Commons health committee’s social care report fails to make its case
The committee’s approach raises as many questions as it answers, often presenting a muddled and superficial treatment
The latest report from the House of Commons health select committee has argued for greater integration of NHS and social care, and particularly for a single commissioner for older people’s health, care and housing services.
The integration message is a familiar one from the health committee, as much as it is in recurrent government policy aspirations. The mantra of “only connect” has an appeal, but the reality is rarely that simple. Unfortunately, in exploring the way forward, the committee’s approach raises as many questions as it answers.
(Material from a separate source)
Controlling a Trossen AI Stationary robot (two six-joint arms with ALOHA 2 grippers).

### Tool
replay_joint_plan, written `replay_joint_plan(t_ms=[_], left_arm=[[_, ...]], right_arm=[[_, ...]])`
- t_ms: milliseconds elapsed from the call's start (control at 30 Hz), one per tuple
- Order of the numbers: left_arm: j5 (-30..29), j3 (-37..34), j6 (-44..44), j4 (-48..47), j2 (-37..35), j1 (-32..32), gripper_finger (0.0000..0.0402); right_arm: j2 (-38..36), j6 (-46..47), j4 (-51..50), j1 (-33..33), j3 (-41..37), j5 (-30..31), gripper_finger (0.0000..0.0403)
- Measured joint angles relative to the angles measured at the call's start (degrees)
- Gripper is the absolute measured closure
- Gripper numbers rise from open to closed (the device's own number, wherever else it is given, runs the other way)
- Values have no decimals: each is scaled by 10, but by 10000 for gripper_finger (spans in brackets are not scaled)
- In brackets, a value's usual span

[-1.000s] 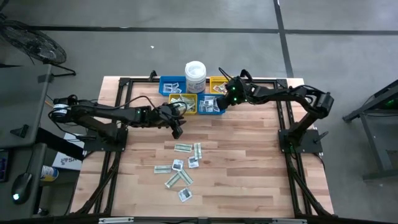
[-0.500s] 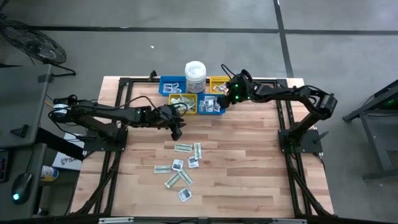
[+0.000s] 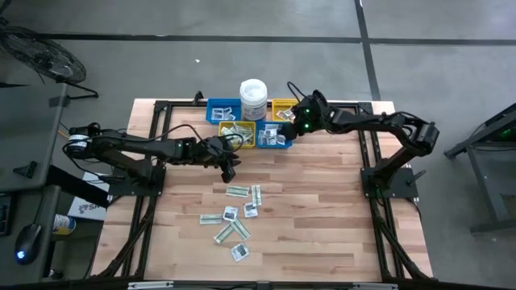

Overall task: Pick & Place First Aid Supplies
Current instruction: Put the green bandage pad into the left yellow bin

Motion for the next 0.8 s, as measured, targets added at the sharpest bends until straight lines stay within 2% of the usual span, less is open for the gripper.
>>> replay_joint_plan(t_ms=[300,533,667,800], left_arm=[[5,0,0,0,0,0,293],[66,0,29,5,8,0,293],[79,0,30,-34,14,0,293],[94,-1,-8,-126,17,-6,293]], right_arm=[[0,33,98,43,0,-3,206],[0,16,92,108,0,7,206],[0,17,89,154,0,39,206],[0,43,73,195,0,93,206]])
The report is titled Social Care and the very breadth of that focus is perhaps the greatest weakness of the analysis.
Perhaps the inquiry should have been focused specifically on social care reform and funding, but as it is the report skips around multiple themes but fails to explore any of them in depth. In consequence it presents a muddled and superficial treatment of some vital issues including support for carers, and developing the social care workforce.
Discussion of the personalisation agenda (which is core to the government’s vision for adult social care), for example, is limited to just four paragraphs. While signalling that this is “an issue to which the committee will return”, and declaring itself “sympathetic to the cause of greater personalisation”, the committee portrays this as if it was a new idea of some marginal interest.
The committee also demonstrates confusion in describing personal budgets as something “more akin to social security than social care” and assuming that the allocation of a budget “creates a scenario in which people’s needs could be assessed less personally.”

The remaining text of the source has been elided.